Food can vary depending on the country and region in which you live. For example, in Mexico, you’ll find tamales at every dinner table. Tamales are made with seasoned meat that is wrapped in cornmeal dough and steamed in corn husks. Other sweeter variations are made with nuts and raisins. In the Caribbean and Central America, tamales may be called hallacas, bollos, or pastel en hoja. These versions are wrapped in plantain leaves instead of cornhusks.
In Cuba, Puerto Rico, and the Dominican Republic, barbecued pig is on the menu. This is known as lechón asado. People eat this tender meat accompanied by moro (rice and black beans), plátanos (plantains), niño envuelto (stuffed cabbage), and other delicious side dishes. In South America, people often cook asado, which is a variety of grilled meats. In Colombia, ajiaco—a traditional chicken soup made with heavy cream and capers—is a delicacy.
Don’t forget to save room for desserts—and there’s no stopping at just one tasty treat! Traditional desserts can include a variety of sweet breads, such as buñuelos. This is fried dough that can be flavored with anise and topped off with powdered sugar or honey. In some countries, cassava is placed in the dough, while in Mexico, buñuelos are made with flour tortillas and piloncillo, which is an unrefined whole cane sugar in the form of a syrup.

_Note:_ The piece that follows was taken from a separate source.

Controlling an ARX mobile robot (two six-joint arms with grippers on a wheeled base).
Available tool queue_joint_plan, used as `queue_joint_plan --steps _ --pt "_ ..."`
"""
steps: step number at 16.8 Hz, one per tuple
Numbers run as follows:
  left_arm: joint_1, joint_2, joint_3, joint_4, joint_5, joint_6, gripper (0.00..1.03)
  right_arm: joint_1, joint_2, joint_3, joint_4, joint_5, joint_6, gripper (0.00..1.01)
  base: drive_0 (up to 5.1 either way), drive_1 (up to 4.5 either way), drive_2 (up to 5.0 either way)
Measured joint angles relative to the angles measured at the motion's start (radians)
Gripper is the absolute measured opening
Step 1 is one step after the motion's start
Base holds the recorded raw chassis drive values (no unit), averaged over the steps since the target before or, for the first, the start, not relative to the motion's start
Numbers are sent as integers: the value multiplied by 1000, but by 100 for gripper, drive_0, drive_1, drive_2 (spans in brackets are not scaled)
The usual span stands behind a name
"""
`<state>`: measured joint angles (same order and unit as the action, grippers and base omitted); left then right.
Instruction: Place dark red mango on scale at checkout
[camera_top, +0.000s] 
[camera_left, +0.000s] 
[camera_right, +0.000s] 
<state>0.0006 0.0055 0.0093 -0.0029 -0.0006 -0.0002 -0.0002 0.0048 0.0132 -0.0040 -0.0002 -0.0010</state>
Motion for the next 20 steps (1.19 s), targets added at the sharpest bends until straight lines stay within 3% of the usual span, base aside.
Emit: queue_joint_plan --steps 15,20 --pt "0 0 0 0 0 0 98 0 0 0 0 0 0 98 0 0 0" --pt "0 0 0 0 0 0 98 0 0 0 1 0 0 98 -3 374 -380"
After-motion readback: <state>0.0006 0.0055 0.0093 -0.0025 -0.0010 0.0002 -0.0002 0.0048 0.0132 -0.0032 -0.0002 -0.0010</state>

Pan dulce is another dessert favorite in some South American countries. It’s a vanilla bread with nuts, almonds, raisins, chocolate chips, and dried fruits. People in Ecuador love to eat pristiños, buñuelos con miel with chocolate milk, and humitas. Farofas with dried fruits and cuscus is common in some countries. Other Latin American holiday desserts include arroz con dulce, which is rice cooked with spices, sugar and coconut milk, and a kind of custard called tembleque.
Need something to wash down all of this great food? If you’re in Mexico or Central America, try a champurrado or atole, which is a thick drink made with hominy flour, or masa, cinnamon and piloncillo. You may see Puerto Ricans drinking a coquito. No, we’re not talking about devouring a small frog; coquito is a drink similar to eggnog, but made with coconut milk and rum. Other egg-based drinks common throughout Latin America are poncho crema in Venezuela, rompope in Mexico, Costa Rica, and El Salvador, and cola de mono in Chile. Other drinks include beer, wine, and a hard apple cider called cidra.
The foods may be different in each Spanish-speaking country, but one thing’s for certain—after the festivities have ended, you may have to poke another notch in your belt to accommodate your full stomach!